MAÑANA: Una palabra llena de esperanza y dolor, porque siempre tiene que ser de noche oscura para que pueda ser de mañana.
Significa un horizonte infinito como la vida misma porque cuando se muere solo en el mañana se duerme y con la plenitud de que vamos a despertar.
El sueño de un niño que es el mañana, la sabiduría del más sabio, del más puro y hermoso, cuando se espera ansioso el mañana para crecer viviendo con nostalgia el atardecer y con miedo el anochecer. Solo el manto místico del misterio de la niñez lo cubre para protegerlo, para que vea y viva su mañana.

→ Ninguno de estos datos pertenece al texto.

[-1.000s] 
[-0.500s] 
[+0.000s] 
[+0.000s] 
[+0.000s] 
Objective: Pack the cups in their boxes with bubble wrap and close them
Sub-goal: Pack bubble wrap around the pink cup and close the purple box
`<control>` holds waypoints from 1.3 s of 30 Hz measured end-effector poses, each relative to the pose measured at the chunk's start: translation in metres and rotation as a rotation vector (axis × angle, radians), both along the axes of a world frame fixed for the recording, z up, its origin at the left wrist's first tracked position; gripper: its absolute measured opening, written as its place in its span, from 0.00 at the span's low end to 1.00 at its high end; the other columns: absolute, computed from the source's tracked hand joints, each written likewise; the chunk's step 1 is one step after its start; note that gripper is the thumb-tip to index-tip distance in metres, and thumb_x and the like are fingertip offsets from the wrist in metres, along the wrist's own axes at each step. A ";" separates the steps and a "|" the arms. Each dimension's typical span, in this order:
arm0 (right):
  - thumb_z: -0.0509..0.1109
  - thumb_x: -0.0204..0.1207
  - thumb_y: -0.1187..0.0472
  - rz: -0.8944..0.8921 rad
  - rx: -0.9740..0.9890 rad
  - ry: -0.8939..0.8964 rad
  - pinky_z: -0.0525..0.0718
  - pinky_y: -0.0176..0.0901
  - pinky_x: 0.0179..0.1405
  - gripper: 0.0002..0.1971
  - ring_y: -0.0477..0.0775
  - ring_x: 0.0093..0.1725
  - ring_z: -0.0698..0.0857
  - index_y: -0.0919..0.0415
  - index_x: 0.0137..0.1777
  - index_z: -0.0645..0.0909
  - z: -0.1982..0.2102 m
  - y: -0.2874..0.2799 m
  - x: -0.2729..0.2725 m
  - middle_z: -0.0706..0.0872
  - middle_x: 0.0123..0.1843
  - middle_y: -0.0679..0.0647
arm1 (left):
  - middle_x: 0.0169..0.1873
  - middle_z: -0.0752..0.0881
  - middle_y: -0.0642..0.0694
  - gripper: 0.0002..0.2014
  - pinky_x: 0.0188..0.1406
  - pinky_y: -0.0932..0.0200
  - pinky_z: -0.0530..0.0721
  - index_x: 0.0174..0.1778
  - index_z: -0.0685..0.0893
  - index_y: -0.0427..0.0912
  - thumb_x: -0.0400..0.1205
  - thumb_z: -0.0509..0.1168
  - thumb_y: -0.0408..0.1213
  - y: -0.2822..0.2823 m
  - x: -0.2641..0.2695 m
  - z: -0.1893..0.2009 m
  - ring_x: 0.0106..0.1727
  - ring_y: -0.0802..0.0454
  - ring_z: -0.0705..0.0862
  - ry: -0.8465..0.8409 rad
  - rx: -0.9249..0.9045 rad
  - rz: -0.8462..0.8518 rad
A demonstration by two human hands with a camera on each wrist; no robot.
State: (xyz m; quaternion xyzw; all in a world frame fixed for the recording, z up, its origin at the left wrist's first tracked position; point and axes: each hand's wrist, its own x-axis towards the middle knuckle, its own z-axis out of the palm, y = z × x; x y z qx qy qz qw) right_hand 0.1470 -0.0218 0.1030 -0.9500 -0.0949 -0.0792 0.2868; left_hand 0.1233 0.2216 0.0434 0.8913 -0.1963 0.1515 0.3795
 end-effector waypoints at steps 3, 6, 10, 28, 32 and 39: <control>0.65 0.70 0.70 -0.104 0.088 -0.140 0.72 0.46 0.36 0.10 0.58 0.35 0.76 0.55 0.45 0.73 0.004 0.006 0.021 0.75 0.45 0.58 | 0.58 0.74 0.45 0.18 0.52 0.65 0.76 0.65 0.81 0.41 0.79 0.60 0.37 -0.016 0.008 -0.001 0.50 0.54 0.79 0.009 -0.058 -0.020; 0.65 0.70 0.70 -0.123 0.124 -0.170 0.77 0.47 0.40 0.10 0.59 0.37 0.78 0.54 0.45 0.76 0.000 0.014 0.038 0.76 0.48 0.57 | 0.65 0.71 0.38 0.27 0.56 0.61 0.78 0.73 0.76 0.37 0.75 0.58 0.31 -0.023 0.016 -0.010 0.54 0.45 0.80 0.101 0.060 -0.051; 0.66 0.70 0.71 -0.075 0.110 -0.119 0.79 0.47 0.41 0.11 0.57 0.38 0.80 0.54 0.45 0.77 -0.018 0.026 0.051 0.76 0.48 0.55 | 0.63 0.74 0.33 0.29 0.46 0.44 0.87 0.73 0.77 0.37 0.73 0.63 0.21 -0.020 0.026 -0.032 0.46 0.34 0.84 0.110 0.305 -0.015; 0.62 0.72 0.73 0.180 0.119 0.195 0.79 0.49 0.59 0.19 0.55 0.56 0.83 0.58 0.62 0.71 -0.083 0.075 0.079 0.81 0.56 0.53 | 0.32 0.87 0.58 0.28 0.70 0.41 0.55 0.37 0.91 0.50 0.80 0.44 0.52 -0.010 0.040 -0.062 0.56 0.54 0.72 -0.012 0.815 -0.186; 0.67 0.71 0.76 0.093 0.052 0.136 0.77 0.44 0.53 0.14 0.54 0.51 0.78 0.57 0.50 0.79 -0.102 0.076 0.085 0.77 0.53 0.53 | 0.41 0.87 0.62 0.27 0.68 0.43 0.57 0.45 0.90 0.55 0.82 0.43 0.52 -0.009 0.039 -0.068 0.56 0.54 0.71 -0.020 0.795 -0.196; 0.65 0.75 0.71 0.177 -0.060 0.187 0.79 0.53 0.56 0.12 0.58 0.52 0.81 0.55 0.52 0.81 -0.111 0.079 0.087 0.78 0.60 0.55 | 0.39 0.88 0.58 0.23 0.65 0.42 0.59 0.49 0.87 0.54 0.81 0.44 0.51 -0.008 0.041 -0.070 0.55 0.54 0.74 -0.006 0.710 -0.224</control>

La vejez, etapa dulce en la cual el mañana se siente cada vez más cerca y con más temor, el temor resignado y tibio de ver como pasan las mañanas y pensar que una de estas no se va a despertar.
El amor tierno de una mañana ardorosa y pacífica de unos amantes que duermen juntos y esperan ver el amanecer y el florecer de su amor, como la gloria o lo glorioso de su naturaleza humana que saca a flote sus pasiones en la oscuridad y las hunde en la claridad inmortal...
Entonces por educación se dice "Buenas Noches" pero la noche pasa a la eternidad.
Yo prefiero decir "Hasta Mañana" y así despertar.